但我认为 permutation_importance 特征的均值是通过排列特征列平均改变分数的量,所以这不能超过 1 对吗?
我错过了什么?
(如果我将 lightgbm 替换为 xgboost,我会遇到同样的问题,所以我认为这不是特定回归方法的一个特征。)
But I thought that the permutation_importance mean for a feature was the amount that the score was changed on average by permuting the feature column[...]
正确。
so this can't be more than 1 can it?
那要看分数能不能“恶化”1以上了。permutation_importance
的scoring
参数默认是None
,它使用了模型的[=13] =] 功能。对于 LGBMRegressor
(和大多数回归变量),这是 R2 分数,它的最大值为 1,但可以取任意大的负值,因此分数确实可以恶化任意大的量。
使用这个简单的代码:
import lightgbm as lgb
from sklearn.inspection import permutation_importance
X_train, X_test, y_train, y_test = train_test_split(X, y)
lgbr = lgb.LGBMRegressor(n_estimators=500, learning_rate=0.15)

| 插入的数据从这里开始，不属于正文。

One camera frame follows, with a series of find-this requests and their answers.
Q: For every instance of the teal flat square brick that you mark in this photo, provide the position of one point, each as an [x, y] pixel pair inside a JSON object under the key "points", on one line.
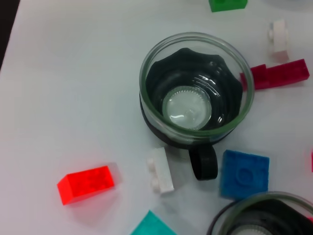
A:
{"points": [[151, 226]]}

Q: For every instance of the green plastic brick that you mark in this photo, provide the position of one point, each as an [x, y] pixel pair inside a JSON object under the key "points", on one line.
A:
{"points": [[227, 5]]}

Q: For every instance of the translucent red long brick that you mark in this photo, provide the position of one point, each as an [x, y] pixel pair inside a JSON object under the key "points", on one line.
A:
{"points": [[86, 183]]}

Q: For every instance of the blue flat square brick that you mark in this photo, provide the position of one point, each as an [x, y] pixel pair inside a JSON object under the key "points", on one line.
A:
{"points": [[244, 175]]}

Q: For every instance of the dark red long brick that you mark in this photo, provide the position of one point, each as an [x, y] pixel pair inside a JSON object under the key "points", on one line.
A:
{"points": [[281, 74]]}

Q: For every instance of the white plastic brick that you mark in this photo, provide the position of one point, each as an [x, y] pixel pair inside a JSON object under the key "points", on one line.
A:
{"points": [[280, 39], [162, 171]]}

model_lgb = lgbr.fit(X_train, y_train)
r = permutation_importance(model_lgb, X_test, y_test, n_repeats=30, random_state=0)
for i in r.importances_mean.argsort()[::-1]:
print(f"{i} " f"{r.importances_mean[i]:.3f}" f" +/- {r.importances_std[i]:.3f}")
当我在我的数据集上 运行 时,最高值约为 1.20
。
但我认为 permutation_importance 特征的均值是通过排列特征列平均改变分数的量,所以这不能超过 1 对吗?
我错过了什么?
(如果我将 lightgbm 替换为 xgboost,我会遇到同样的问题,所以我认为这不是特定回归方法的一个特征。)
But I thought that the permutation_importance mean for a feature was the amount that the score was changed on average by permuting the feature column[...]
正确。
so this can't be more than 1 can it?
那要看分数能不能“恶化”1以上了。permutation_importance
的scoring
参数默认是None
,它使用了模型的[=13] =] 功能。对于 LGBMRegressor
(和大多数回归变量),这是 R2 分数,它的最大值为 1,但可以取任意大的负值,因此分数确实可以恶化任意大的量。